Soon the brave members of the group are actually walking right up to this 1000 lb wild animal, standing right next to him and turning around to get that great vacation shot. This is all bad enough without taking into consideration the flowers and grasses that this bull needs to survive is getting trampled by dozens of people unaware that their careless foot placement and choice of getting closer might cause permanent harm to both the fragile vegetation and the elk that depend on it.

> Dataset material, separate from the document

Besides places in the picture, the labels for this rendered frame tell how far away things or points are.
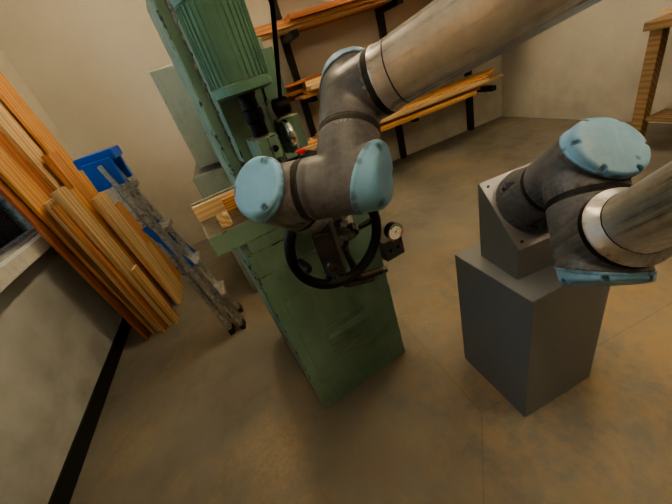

This is a pretty extreme case but the truth is that even the most careful and well trained park visitors on vacation will have some impact during their visit. As the owner of Jackson Hole Wildlife Safaris and as a wildlife guide, I visit both Grand Teton and Yellowstone National Parks daily throughout the summer and bring thousands of guests to both parks throughout the year. These parks are at the heart of the world’s largest, nearly intact ecosystem in the world, encompassing millions of acres of public and private land. Each year around 4 million people come from all over the world to experience this awesome place. That is a lot of feet, a lot of mouths to feed and a lot of photos that want to be taken. When you add up the cumulative potential for damage to this fragile and pristine place it becomes obvious that educating each other and our guests should be central to our efforts to help reduce the impact from all of these visitors.
In an effort to help with that mission, our guides decided we should seek more skills and knowledge to help do our part to reduce our own impacts and to educate the traveling public on how to reduce their impacts on this place we love. A well established program focused on exactly that is the Leave No Trace Center for Outdoor Ethics. The Leave No Trace educational program promotes skills and ethics to support the sustainable use of wildlands and natural areas. We decided that the Leave No Trace training program fit perfectly with our mission so I was the lucky member of our team that got to head up to Yellowstone recently for their 5 day Leave No Trace Masters Educator Course taught by the National Outdoor Leadership School.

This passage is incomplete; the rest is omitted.